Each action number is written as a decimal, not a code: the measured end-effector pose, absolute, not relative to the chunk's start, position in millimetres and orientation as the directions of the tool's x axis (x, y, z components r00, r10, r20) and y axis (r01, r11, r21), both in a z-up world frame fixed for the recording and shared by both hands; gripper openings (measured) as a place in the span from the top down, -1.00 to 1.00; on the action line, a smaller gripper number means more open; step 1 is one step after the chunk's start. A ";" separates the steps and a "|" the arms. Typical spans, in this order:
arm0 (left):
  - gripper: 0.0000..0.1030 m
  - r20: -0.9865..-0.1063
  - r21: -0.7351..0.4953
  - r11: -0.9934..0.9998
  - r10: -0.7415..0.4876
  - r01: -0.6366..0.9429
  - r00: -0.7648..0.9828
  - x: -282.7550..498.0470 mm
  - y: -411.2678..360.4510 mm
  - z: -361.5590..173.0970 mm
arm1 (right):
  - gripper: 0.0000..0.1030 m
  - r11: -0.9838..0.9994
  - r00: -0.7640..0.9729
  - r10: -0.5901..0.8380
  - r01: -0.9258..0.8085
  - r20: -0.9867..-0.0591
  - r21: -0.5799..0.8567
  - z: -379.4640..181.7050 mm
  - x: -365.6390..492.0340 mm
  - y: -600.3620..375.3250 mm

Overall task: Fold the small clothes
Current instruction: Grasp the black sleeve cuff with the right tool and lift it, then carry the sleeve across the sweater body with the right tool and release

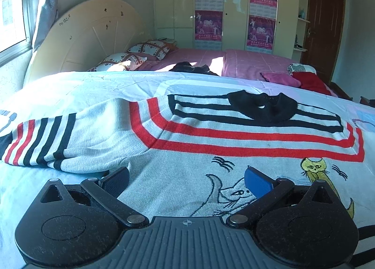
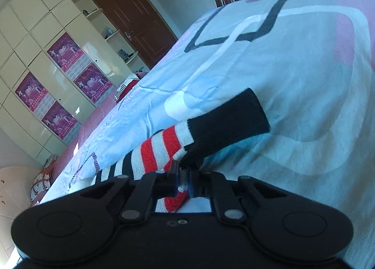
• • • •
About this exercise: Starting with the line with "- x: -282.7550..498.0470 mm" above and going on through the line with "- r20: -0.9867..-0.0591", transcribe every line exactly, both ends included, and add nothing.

Solution below:
  - x: -282.7550..498.0470 mm
  - y: -411.2678..360.4510 mm
  - z: -361.5590..173.0970 mm
arm1 (right):
  - gripper: 0.0000..0.1030 m
  - r11: -0.9838..0.9994
  - r00: -0.7640..0.9729
  - r10: -0.5901..0.8380
  - r01: -0.9258..0.8085
  - r20: -0.9867..-0.0591

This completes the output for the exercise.